Perché l’Italia cresce più del previsto (ma ancora non basta)

L'economia italiana non cresceva così dal 2010, ma resta fanalino di coda in Europa. E il recupero dell'inflazione rischia di frenare il volano dei consumi interni.

Perché l’Italia cresce più del previsto (ma ancora non basta)
 pil economia crescita valuta (afp)

Il dato sulla crescita del Pil italiano nel 2016 ha due facce. Da una parte la penisola si conferma il Paese dell’Eurozona con il tasso di espansione più basso: lo 0,9% rispetto al 2015. Ed è ormai da sei anni consecutivi che l’Italia non segna un aumento del Pil superiore all’1%. Dall’altra si tratta non solo di numeri superiori alle attese (il governo puntava a un +0,8%) ma anche del maggior incremento del Pil dal 2010, quando l’economia italiana crebbe dell’1,9%. La ripresa dell’inflazione potrebbe però preludere a un nuovo rallentamento, che creerebbe ulteriori problemi alla tenuta dei conti pubblici.

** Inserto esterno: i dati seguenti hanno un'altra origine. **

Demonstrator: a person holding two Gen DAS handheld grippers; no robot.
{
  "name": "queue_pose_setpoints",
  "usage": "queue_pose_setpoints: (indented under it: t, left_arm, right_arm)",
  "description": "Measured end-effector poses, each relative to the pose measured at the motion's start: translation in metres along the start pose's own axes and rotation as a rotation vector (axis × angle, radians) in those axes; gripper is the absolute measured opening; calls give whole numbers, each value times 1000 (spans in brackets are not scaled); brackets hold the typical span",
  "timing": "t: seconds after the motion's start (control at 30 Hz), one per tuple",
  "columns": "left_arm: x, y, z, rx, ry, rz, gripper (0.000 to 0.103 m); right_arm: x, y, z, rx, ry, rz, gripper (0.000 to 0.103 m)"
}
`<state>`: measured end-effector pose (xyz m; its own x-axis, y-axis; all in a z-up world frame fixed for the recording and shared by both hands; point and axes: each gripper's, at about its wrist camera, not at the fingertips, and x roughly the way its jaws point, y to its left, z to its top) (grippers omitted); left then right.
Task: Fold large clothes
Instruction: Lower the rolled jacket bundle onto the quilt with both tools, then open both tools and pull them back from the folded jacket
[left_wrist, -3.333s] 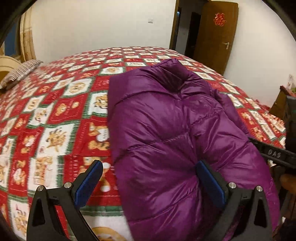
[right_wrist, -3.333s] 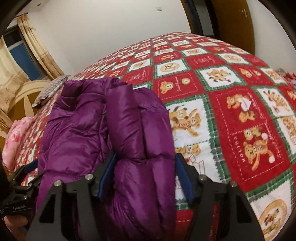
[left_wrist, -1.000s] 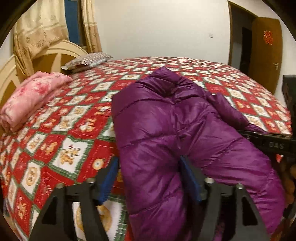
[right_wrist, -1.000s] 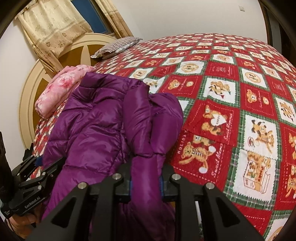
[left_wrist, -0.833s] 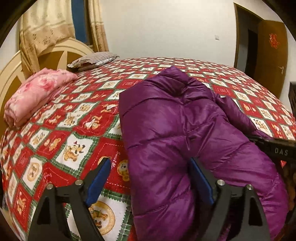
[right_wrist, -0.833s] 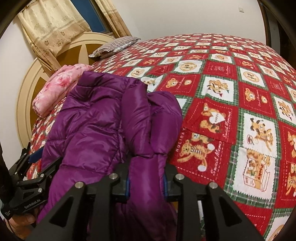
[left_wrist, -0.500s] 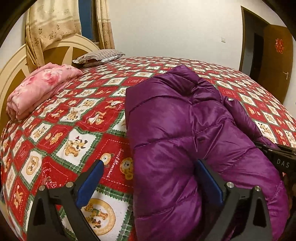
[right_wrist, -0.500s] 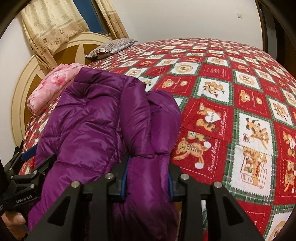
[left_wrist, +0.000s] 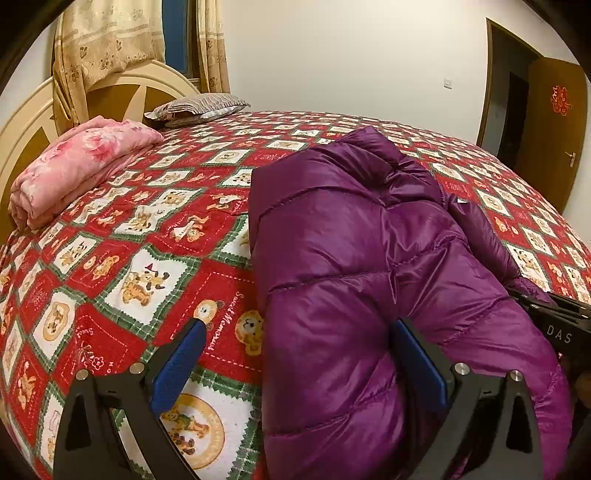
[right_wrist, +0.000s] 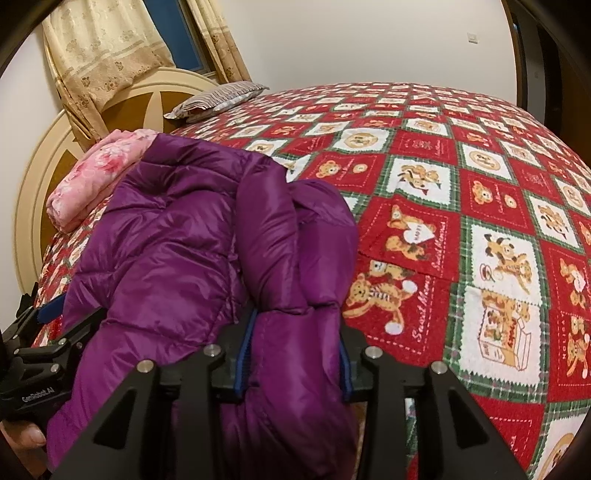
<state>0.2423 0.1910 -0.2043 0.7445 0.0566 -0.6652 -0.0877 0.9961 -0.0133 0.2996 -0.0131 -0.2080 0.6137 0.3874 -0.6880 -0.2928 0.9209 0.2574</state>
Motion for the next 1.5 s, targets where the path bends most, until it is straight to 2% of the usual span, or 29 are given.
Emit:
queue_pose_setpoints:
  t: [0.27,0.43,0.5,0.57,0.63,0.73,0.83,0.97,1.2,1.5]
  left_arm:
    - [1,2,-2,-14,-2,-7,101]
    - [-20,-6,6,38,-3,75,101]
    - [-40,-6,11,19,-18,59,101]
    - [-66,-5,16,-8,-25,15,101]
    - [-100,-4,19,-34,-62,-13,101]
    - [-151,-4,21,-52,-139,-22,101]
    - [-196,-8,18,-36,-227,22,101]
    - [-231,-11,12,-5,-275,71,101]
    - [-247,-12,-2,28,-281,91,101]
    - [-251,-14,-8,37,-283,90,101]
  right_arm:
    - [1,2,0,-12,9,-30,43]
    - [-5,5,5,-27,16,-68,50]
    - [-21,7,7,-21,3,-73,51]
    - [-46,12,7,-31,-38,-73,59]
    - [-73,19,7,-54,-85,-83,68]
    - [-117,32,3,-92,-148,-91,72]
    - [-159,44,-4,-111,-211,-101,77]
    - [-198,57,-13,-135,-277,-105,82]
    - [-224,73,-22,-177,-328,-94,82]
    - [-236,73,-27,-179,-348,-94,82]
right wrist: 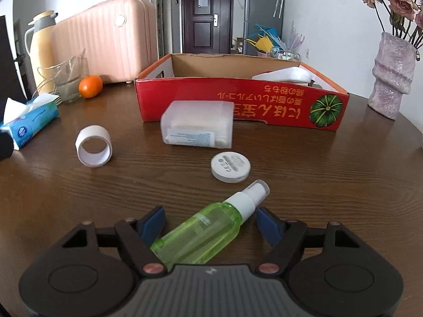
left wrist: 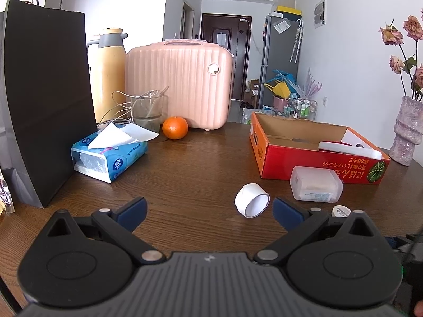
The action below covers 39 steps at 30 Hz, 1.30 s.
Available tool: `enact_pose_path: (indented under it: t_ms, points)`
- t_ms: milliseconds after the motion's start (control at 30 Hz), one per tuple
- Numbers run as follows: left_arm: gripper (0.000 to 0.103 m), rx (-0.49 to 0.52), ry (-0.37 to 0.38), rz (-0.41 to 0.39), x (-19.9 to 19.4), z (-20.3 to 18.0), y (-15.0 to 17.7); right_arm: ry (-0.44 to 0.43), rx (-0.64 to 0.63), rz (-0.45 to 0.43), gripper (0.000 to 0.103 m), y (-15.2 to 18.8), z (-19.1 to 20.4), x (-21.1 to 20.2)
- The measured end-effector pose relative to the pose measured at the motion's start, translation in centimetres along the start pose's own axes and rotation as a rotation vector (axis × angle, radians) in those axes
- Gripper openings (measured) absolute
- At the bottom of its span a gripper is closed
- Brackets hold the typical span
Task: Organize rigid objects
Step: 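Grasp the green spray bottle with the right tool, then lift the spray bottle with the right tool while the left tool grasps the clear container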
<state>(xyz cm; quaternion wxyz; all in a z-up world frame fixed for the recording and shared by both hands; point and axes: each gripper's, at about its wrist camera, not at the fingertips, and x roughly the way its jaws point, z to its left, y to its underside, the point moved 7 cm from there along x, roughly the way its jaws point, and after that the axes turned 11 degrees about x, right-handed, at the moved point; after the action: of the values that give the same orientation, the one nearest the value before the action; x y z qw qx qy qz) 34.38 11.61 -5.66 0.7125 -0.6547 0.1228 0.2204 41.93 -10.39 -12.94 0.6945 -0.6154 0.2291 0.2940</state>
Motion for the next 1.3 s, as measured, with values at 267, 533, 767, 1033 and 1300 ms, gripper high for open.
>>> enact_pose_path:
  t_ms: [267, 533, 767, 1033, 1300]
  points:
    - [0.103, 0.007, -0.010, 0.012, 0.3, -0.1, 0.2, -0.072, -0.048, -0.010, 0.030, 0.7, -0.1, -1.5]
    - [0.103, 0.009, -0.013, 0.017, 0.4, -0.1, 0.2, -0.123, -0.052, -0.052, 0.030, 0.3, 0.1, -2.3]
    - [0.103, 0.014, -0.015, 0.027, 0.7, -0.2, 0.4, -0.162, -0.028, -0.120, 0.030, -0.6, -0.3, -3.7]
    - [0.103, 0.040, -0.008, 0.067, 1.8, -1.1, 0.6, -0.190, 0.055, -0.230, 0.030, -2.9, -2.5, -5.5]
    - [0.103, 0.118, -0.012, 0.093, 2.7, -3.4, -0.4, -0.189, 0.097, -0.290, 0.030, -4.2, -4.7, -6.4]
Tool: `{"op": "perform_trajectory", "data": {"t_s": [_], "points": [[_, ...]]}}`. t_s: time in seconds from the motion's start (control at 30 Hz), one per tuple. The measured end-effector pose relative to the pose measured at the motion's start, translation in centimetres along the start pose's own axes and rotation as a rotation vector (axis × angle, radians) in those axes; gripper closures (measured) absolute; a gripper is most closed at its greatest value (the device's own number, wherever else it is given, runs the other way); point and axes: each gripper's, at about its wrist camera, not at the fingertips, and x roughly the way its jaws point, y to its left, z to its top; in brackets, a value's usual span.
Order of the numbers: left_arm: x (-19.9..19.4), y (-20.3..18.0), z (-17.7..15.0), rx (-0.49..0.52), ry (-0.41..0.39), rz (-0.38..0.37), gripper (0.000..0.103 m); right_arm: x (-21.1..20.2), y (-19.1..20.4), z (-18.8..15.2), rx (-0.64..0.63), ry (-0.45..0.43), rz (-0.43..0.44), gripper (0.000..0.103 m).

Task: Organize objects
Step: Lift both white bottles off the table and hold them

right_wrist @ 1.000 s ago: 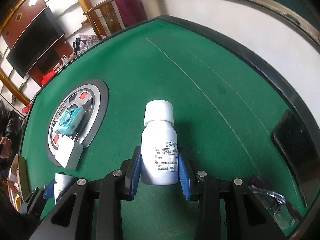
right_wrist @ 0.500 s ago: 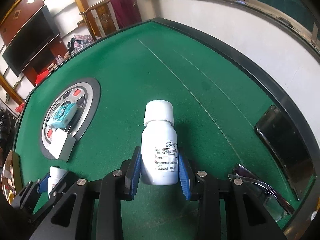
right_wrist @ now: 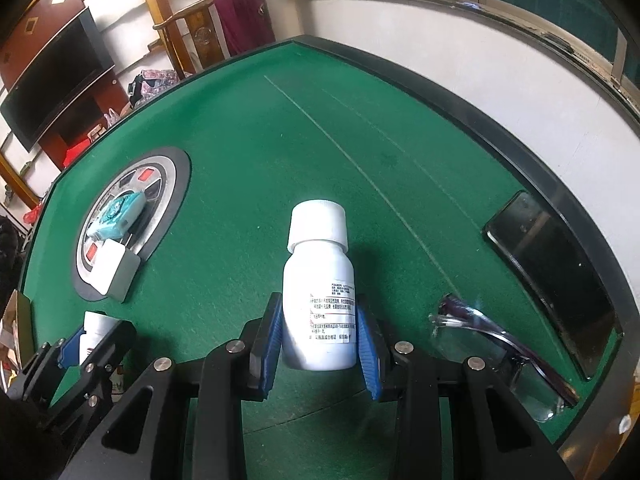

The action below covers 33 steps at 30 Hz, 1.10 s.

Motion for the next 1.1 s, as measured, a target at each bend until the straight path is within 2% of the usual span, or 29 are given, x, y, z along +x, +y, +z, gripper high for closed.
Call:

Il volano dei consumi interni

A trainare la crescita dell’Italia, come quella della Germania, sono i consumi interni. Le esportazioni, che erano state trainate dall’euro debole frutto della politica monetaria accomodante della Bce, l’anno scorso avevano infatti subito una frenata generalizzata in tutta l’unione monetaria a causa del rallentamento di colossi come la Cina. A trainare i consumi è sempre il deprezzamento dell’euro, che aumenta il reddito disponibile delle famiglie ed è stato, quindi, tra i fattori che hanno portato la produzione industriale a segnare a dicembre un altrettanto inaspettato incremento del 6,6% rispetto all’anno precedente. Si tratta però di una tendenza che potrebbe rivelarsi di breve respiro.

I rischi di un ritorno dell’inflazione

Il ‘quantitative easing’, il colossale piano di acquisto di titoli di Stato e obbligazioni avviato nel marzo 2015 dalla Bce, è prossimo a raggiungere il suo obiettivo principale: un ritorno del tasso di inflazione al 2%. Anche in questo caso l’Europa viaggia a due velocità. Lo scorso anno l’Italia ha registrato una variazione negativa dei prezzi al consumo per la prima volta dal 1959. In Germania, invece, il tasso di inflazione è tornato a sfiorare il 2%, mettendo in allarme i ‘falchi’ di Berlino, come il presidente della Bundesbank, Jens Weidmann, e il ministro delle Finanze, Wolfgang Schaeuble.

Una ripresa affidata principalmente ai consumi interni rischia di perdere slancio una volta che l’inflazione sarà tornata a crescere a ritmi normali, riducendo il potere d’acquisto delle famiglie. Va inoltre ricordato che il calo dei prezzi registrato negli ultimi anni era legato in buona parte al crollo delle quotazioni del petrolio, ora in decisa ripresa. 

 

 

Il peso dei fattori politici

“I fondamentali nell’Eurozona sono migliori di quanto non siano mai stati negli ultimi anni, ma non crediamo che questo ritmo di crescita possa essere mantenuto”, ha dichiarato Jack Allen, analista di Capital Economics, a Bloomberg, “l’inflazione si è ripresa ed eroderà il reddito disponibile dei consumatori e, il che è ancor più importante, il rischio politico influirà pesantemente sulla crescita”.

Non c’è nulla che gli operatori economici temano quanto l’incertezza. E il 2017 è un anno caratterizzato da rischi politici senza precedenti, dall’elezione di Donald Trump alla Casa Bianca, con tutte le incognite legate ai suoi programmi politici, all’avanzata dei partiti nazionalisti in Europa, che rischia di minare dalle fondamenta l’architettura della moneta unica.

Il nodo del debito

Un incremento dell’inflazione può essere di aiuto sul fronte dei conti pubblici, riducendo il valore dello stock di debito. Ciò è vero soprattutto in una fase di crescita sostenuta. A contare per l’Unione Europea, che ci chiede di correggere il bilancio, è però il rapporto tra il Pil e il deficit, tra l’espansione dell’economia e l’espansione del debito. Se l’aumento dei prezzi frenerà la crescita, quindi, i conti pubblici italiani potrebbero sforare ulteriormente i parametri di Maastricht. E, secondo il Fondo Monetario Internazionale, il nostro Paese non tornerà ai livelli pre crisi per almeno altri dieci anni. La vera spada di Damocle è però quella della crisi bancaria: con la bomba dei prestiti deteriorati ancora da disinnescare.